SANDPOINT — Rather than using herbicides in the lake, the city has a new plan coming together that will address the encroaching Eurasian milfoil problem.
On Wednesday, the City Council approved a plan to tackle the invading weeds near Sand Creek and Windbag Marina using control techniques like manual extraction and physical barriers. Members also authorized the mayor to expend up to $25,000 in the implementation of the project.
Last month, council members took the advice of local conservation organization Lake Pend Oreille Waterkeepers and declined the Idaho Department of Agriculture’s offer to apply herbicides at no expense to the city.
However, the city won’t need to foot the entire bill. Lake Pend Oreille Waterkeepers officials have agreed to donate $10,000 in assistance up front. This will likely take the form of equipment purchases. The organization will own the equipment for the first few years of management and lease it to the city. After three years, the Waterkeepers will probably donate the equipment to the city if officials choose to take it off their hands.
Waterkeeper support will likely go even farther. By August or so, officials will know whether an additional $8,000 will come through. Finally, they expect to contribute a final $10,000 for the cause after 2013.
The plan will likely cost between $30,000 and $40,000 to implement and will take a few years before goals are fully achieved. It will likely involve a combination of management techniques. Within three to five years, managers believe they can bring the situation under sufficient control to keep future costs at a comparatively small $5,000 a year.
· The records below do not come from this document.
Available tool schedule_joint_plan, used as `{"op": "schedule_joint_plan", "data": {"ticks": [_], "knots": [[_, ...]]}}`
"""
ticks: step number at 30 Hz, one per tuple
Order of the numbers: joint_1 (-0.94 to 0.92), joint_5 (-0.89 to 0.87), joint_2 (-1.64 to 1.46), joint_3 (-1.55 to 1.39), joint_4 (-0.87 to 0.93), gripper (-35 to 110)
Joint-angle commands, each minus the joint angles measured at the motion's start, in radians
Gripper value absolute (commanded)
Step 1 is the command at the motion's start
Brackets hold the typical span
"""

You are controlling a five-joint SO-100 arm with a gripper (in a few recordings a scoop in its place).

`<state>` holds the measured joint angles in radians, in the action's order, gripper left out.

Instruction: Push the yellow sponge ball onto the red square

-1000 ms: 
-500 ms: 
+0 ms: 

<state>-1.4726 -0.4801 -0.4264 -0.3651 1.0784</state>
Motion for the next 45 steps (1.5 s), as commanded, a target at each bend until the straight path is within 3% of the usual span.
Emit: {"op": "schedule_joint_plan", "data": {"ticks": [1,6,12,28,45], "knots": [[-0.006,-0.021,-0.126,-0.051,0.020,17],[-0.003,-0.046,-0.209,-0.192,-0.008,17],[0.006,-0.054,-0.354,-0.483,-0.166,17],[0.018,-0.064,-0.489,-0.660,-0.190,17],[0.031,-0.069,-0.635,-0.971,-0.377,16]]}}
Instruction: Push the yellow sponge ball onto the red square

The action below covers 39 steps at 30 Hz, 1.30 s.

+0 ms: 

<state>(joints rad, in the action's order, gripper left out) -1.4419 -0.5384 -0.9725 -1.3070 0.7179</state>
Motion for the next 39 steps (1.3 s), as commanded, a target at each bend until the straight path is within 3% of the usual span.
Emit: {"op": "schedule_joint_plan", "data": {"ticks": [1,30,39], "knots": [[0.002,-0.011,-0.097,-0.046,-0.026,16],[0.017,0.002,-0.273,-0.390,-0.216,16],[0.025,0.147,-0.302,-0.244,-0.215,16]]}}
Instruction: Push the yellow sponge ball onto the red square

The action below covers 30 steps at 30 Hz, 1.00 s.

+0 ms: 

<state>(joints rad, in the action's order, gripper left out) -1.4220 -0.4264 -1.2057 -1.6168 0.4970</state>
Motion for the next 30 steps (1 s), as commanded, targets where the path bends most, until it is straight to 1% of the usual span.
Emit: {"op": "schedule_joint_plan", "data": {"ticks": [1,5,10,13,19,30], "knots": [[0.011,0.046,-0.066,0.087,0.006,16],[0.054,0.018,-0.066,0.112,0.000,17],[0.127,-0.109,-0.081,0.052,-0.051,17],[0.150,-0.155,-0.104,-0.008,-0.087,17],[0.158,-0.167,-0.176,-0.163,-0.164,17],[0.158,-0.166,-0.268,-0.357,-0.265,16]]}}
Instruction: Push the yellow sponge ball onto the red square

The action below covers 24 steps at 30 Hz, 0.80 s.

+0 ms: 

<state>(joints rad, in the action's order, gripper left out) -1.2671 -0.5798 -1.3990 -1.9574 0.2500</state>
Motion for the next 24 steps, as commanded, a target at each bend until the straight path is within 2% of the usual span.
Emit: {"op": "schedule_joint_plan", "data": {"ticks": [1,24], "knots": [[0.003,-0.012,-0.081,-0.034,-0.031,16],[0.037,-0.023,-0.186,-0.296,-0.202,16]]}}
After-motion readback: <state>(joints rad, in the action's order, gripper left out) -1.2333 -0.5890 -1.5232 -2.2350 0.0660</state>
While this year’s expenses weren’t planned in the budgeting session last fall, City Treasurer Shannon Syth said they would likely not pose a problem. Other expenses that were budgeted will not be going through, including some open positions that will remain unfilled. The money saved from those developments should easily cover the implementation of a weed management plan.
One key approach will be diver dredging, which involves two workers, one manning a boat and the other in diving equipment, heading out the infestation area. The diver than descends underwater to remove weeds by hand.
Another option under consideration in the management plan is bottom barriers. These large, black tarp-like sheets can cover up large areas of infestation, blocking them from sunlight and eventually killing them.